Often we need to be reminded to get off autopilot and actually live our lives rather than just unconsciously flowing down the stream of life. Mindfulness is being aware and awake in the present moment. For most of us, we get lost in our thoughts and feelings and miss what is happening in and around us. Our inner mental and emotional experiences keep us self-preoccupied and block us from awareness. Mindfulness isn’t eliminating thoughts and feelings but being ware of our experiences. We need to be reminded often throughout the day to wake up to what is happening around us. We can only be mindful of something that is in the present. Like walking in the park…. Our body may be walking but there is a good chance our mind is somewhere else-either in the past or future. I know that is true of me. To be attentive is to live in the present moment and embrace the now.

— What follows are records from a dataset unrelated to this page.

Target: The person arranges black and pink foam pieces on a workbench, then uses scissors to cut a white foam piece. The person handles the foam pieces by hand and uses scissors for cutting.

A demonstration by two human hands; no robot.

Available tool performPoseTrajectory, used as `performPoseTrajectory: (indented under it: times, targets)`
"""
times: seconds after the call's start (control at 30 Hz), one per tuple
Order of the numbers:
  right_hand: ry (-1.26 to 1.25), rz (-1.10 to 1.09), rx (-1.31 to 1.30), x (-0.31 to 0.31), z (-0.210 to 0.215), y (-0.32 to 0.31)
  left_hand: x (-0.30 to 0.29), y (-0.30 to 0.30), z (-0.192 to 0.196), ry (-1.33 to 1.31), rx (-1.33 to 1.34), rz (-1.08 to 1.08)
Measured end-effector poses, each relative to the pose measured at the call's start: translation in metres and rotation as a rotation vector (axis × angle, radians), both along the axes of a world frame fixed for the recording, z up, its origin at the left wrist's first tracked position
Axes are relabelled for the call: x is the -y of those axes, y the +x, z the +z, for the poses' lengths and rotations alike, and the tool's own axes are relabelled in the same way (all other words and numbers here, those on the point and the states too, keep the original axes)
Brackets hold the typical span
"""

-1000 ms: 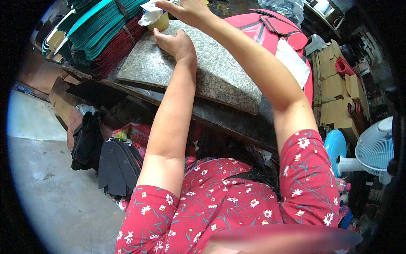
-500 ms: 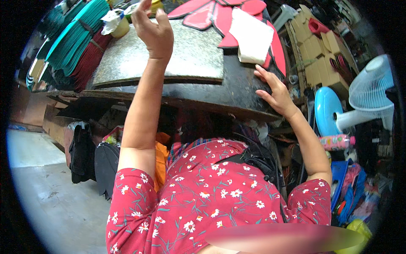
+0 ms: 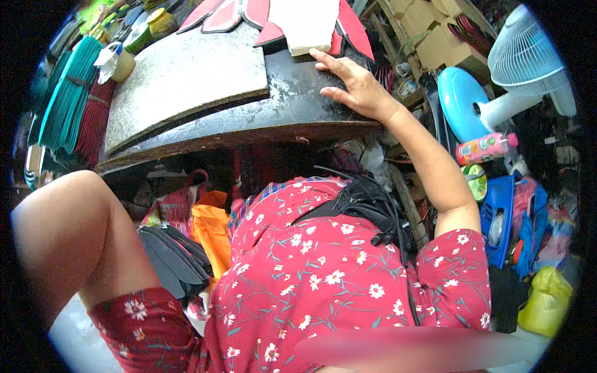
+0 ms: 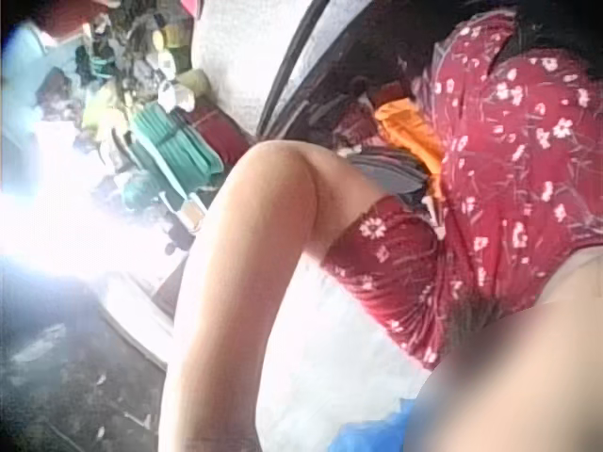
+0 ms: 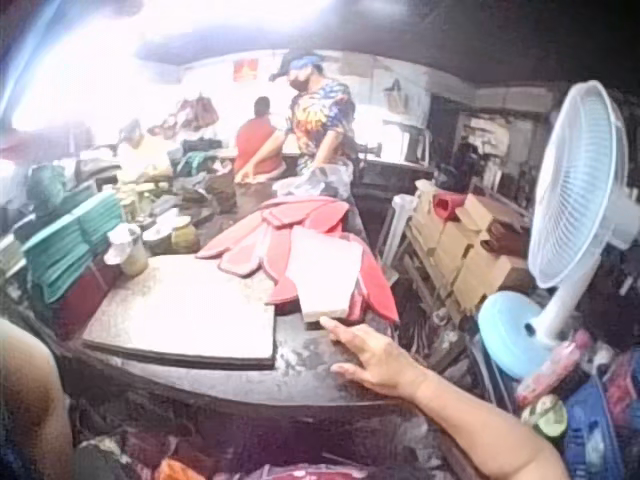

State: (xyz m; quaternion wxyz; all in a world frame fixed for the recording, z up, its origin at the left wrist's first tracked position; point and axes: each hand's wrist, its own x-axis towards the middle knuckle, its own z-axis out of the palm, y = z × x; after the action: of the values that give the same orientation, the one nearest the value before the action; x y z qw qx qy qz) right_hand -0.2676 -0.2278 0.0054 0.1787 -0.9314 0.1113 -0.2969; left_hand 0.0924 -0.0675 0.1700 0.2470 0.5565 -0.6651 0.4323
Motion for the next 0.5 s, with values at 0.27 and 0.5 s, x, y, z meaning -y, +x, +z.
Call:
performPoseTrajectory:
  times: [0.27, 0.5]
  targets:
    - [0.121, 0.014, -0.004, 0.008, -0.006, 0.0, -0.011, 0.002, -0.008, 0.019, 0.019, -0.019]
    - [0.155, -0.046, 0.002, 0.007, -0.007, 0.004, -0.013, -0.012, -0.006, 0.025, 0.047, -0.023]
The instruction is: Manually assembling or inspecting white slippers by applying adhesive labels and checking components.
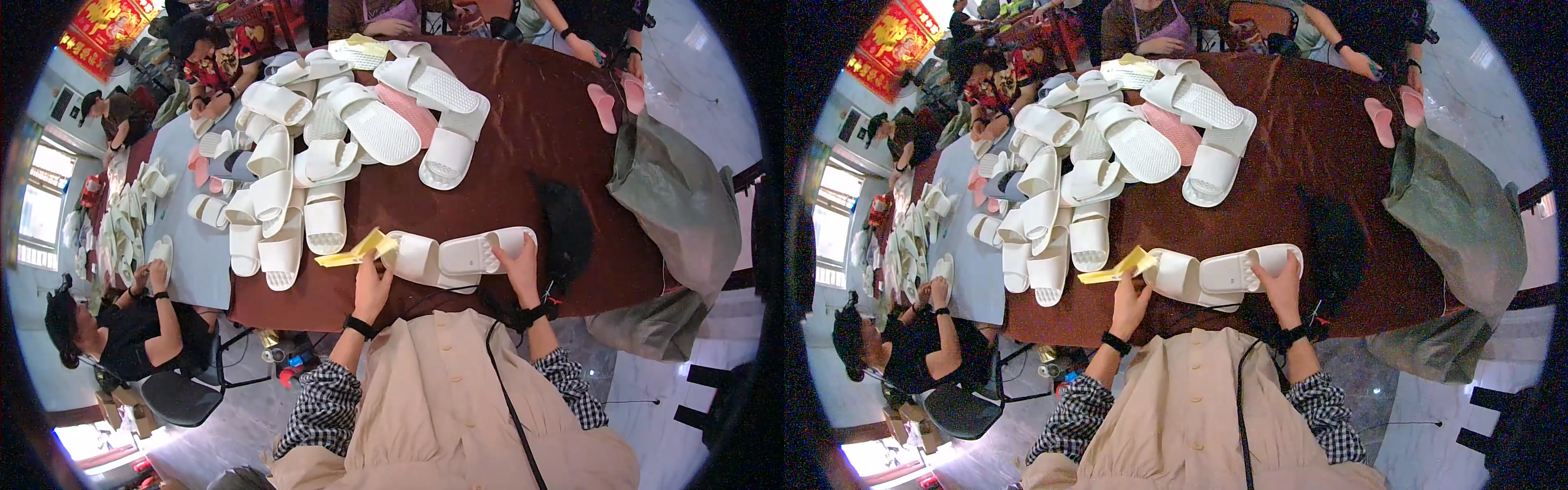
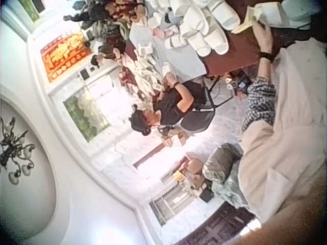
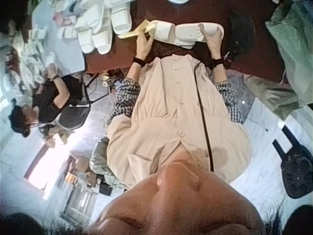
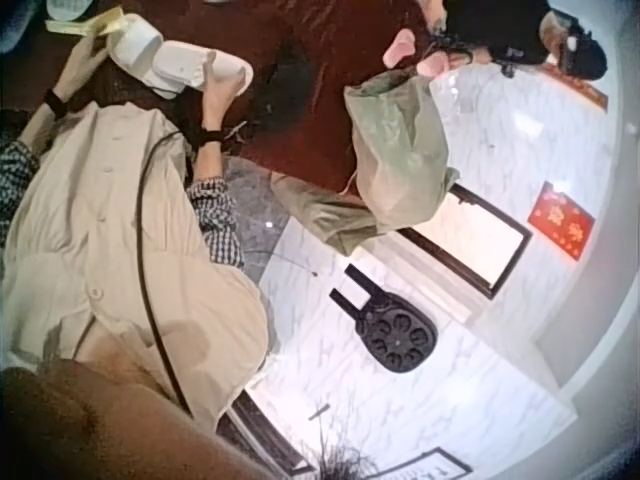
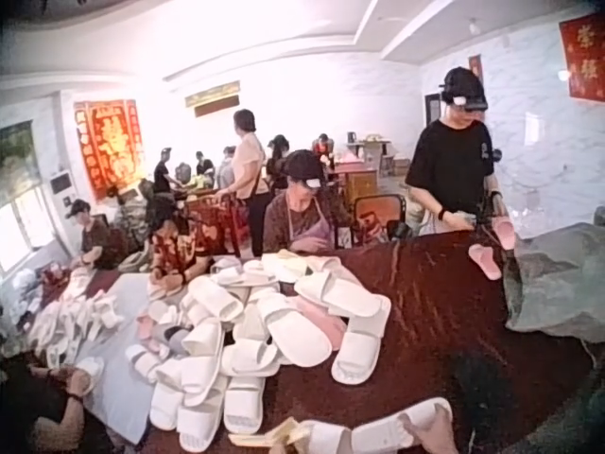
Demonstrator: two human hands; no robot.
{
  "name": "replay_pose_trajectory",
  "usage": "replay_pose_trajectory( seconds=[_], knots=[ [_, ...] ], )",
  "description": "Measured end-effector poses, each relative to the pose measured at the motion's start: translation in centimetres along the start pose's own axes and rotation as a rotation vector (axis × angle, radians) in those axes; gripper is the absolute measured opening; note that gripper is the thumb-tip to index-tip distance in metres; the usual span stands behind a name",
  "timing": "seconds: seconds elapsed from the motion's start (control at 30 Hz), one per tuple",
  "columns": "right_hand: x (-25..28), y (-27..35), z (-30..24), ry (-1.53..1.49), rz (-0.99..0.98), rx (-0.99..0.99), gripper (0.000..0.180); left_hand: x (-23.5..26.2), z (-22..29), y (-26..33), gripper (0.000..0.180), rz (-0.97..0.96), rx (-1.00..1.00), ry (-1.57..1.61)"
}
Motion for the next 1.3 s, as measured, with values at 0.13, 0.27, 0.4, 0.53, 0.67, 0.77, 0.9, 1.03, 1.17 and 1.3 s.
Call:
replay_pose_trajectory(
  seconds=[0.13, 0.27, 0.4, 0.53, 0.67, 0.77, 0.9, 1.03, 1.17, 1.3],
  knots=[
    [-1.1, 1.5, -0.6, -0.159, -0.161, -0.019, 0.075, 0.0, -1.5, -1.5, 0.066, 0.064, -0.113, -0.087],
    [-4.1, 3.2, -0.1, -0.181, -0.369, 0.001, 0.046, -1.4, -1.0, -2.8, 0.07, -0.072, -0.054, -0.068],
    [-4.8, 4.5, -1.7, -0.103, -0.476, -0.069, 0.032, -0.5, -1.3, -3.2, 0.06, -0.008, -0.04, 0.036],
    [-6.6, 4.6, -1.8, -0.112, -0.591, -0.102, 0.029, 0.3, -1.7, -3.6, 0.049, 0.02, -0.026, -0.003],
    [-8.3, 4.6, -2.3, -0.204, -0.695, -0.123, 0.026, 0.5, -2.4, -3.8, 0.043, 0.041, 0.026, 0.036],
    [-9.4, 4.6, -2.0, -0.317, -0.835, -0.149, 0.028, 0.4, -2.2, -4.1, 0.049, 0.032, -0.017, -0.021],
    [-10.0, 5.1, -1.5, -0.313, -0.974, -0.203, 0.028, 0.4, -3.4, -4.2, 0.057, 0.012, 0.07, 0.136],
    [-9.7, 5.1, -1.9, -0.466, -0.993, -0.252, 0.028, -1.0, -3.5, -3.1, 0.06, 0.021, 0.153, 0.482],
    [-9.7, 5.2, -1.4, -0.415, -0.996, -0.195, 0.028, -1.1, -2.4, -2.6, 0.061, 0.011, 0.099, 0.536],
    [-9.3, 4.7, -1.2, -0.43, -0.978, -0.136, 0.027, -0.3, -1.6, -2.4, 0.054, 0.066, 0.084, 0.672]
  ],
)
Point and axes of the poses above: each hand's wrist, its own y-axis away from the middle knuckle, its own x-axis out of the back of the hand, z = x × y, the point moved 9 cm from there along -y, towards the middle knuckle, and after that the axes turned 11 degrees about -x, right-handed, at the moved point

We can’t control life but we can accept life for what is, as it is. As we become more mindful it also enhances our attentiveness to other people. We are most open to others when we are open to our own self.  Learning to live with increased awareness is allowing ourselves to awaken and begin to unfold. Let us live with openness and presence.

May 23rd

Devotions based on David Benner’s book, Soulful Spirituality

Being aware and awake are very important aspects of our spiritual journey. We go through most of life as sleepwalkers and need to awaken and become aware, lest we live shallow lives. The Bible encourages us to rise from our sleep, listen to what the Spirit is saying and pay attention. Inattentiveness deprives our souls and we end up living soullessly. Paying attention is not scrunching up our willpower but opening ourselves to what we encounter. We need to allow ourselves to be absorbed by our present experience. “Contemplation is an apprehension of existence that is wide awake and uncluttered by thought.”   Instead of thinking about what we are experiencing and trying to analyze or understand it, we just simply allow ourselves to be captivated by it. Rather than us trying to GET IT, we allow IT to Get us!  Children are better at being absorbed by a single thing, which seems to be more difficult for me. When we pay attention to the details of experience it has potential to enrich our spiritual journey. Let us take a few moments each day to pay attention to what is happening in and around us. “Paying attention is the foundation to living spiritually and mindfully.”